Since then much has changed and the world of GPU computing has been dramatically shifted. Just recently I wrote an article that looked at the pair of video transcoding applications from NVIDIA and AMD that used their respective GPUs to greatly decrease the time required to move between video formats when compared to even the best CPU-based transcoders. Bother companies are promising and promoting other 3rd party applications that will utilize the parallel-processing power of the GPU to change the way we compute in our homes including software from CyberLink and Nero.
And, as it turns out, the Adobe team has spent quite a bit of time looking at how the GPU can improve their software and introduced some great feature and performance improvements to the latest CS4 editions of Photoshop, Premiere and even After Effects. Today I am going to take you through some of these new software improvements as well as the hardware that brings them to professionals in the form of NVIDIA's Quadro CX graphics card.
The Quadro CX Graphics Card
The Quadro line is NVIDIA's brand for professional-level graphics boards for 3D and CAD designers as well as video and image editing users. While the underlying technology behind the GPUs on each card are basically the same between the Quadro line and the GeForce desktop-based products, there are some important differences that should be noted, not the least of which is price. The Quadro CX card we are testing with here today for example retails for $1999 - quite a bit of an increase over even the highest-priced GeForce card. What do you get for that price difference?
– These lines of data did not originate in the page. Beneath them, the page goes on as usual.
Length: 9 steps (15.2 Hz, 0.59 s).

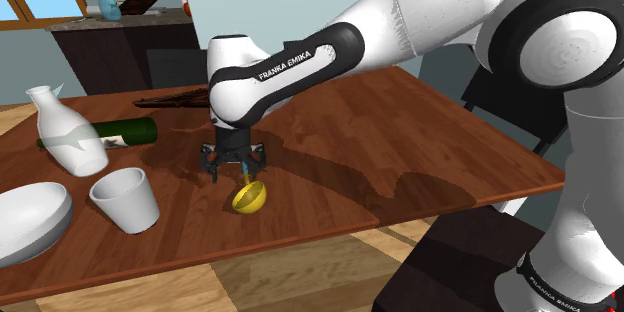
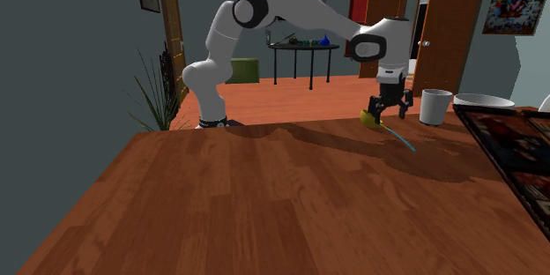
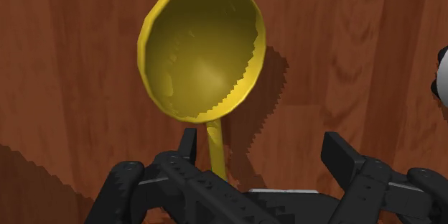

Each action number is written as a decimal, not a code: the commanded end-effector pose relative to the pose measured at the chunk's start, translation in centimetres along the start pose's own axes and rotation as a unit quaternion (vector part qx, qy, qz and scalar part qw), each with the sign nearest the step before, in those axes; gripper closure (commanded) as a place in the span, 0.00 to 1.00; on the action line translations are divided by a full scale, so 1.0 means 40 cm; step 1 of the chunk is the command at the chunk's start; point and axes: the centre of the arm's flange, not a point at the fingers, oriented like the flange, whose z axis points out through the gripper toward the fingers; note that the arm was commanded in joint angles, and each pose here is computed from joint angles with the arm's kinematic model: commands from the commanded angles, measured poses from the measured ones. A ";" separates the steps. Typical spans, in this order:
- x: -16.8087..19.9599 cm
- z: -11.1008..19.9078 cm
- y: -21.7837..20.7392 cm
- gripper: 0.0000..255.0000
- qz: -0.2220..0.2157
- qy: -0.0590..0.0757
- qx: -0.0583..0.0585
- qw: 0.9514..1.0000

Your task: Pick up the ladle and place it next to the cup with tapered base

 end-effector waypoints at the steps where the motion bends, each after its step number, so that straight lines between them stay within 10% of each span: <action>1: 0.000 -0.057 0.000 0.00 0.000 0.000 0.000 1.000; 9: 0.000 -0.083 0.000 0.00 0.000 0.000 0.000 1.000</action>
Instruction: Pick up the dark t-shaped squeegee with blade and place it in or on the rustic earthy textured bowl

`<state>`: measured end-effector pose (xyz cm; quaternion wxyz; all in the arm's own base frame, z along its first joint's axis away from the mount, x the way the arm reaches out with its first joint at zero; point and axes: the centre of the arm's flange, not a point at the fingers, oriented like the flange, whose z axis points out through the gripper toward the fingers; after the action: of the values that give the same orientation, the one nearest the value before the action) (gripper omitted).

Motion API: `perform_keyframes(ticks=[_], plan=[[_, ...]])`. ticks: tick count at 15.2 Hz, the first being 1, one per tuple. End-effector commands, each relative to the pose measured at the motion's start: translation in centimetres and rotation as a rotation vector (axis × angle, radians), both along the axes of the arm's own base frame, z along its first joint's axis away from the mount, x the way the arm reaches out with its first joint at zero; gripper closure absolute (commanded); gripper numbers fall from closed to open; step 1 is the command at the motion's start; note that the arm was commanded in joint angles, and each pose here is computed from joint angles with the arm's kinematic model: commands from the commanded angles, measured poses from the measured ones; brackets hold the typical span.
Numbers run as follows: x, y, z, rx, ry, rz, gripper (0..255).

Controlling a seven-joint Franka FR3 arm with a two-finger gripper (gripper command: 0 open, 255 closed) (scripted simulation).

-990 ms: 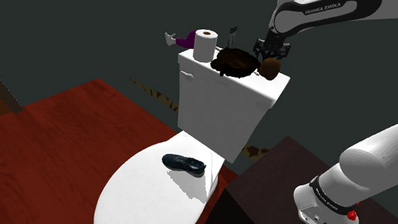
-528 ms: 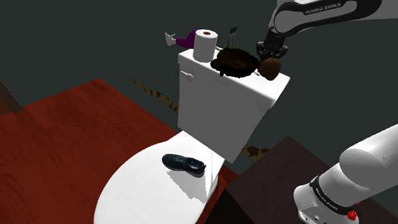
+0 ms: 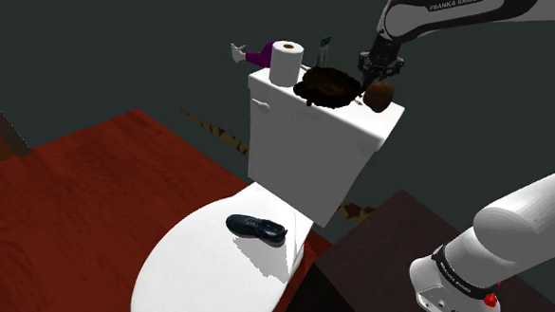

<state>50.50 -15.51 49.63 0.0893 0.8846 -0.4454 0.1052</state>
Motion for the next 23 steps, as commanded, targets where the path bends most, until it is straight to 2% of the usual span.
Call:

First, most Quadro cards will come with larger frame buffers than desktop cards to better situation the products for extremely large data sets. The Quadro CX has 1.5 GB of on-board GDDR3 memory and some of the NVIDIA offerings go as high 4GB! Some Quadro cards will offer SDI, a super high quality and uncompressed video stream, that desktop cards never will. 10-bit color per channel is also available on the Quadro CX while the desktop cards are running at 8-bits per channel at most; this can greatly improve color fidelity for professionals with appropriate monitors and displays. These cards are also sold and supported directly through NVIDIA and as the level of support they bring is a large part of the cost differential we see. Professionals demand results and answers right away - they are also willing to pay for it.
The Quadro CX card only requires a single 6-pin PCIe power connector - this is interesting because the GTX 260 consumer-level requires a pair of the power connections to run. Why the difference in power consumption? Thanks to the 55nm technology used on the Quadro CX card and the fact that these are likely highly binned GPUs the GPU in this part is likely one of the most power efficient of NVIDIA's GT200 GPUs you will find.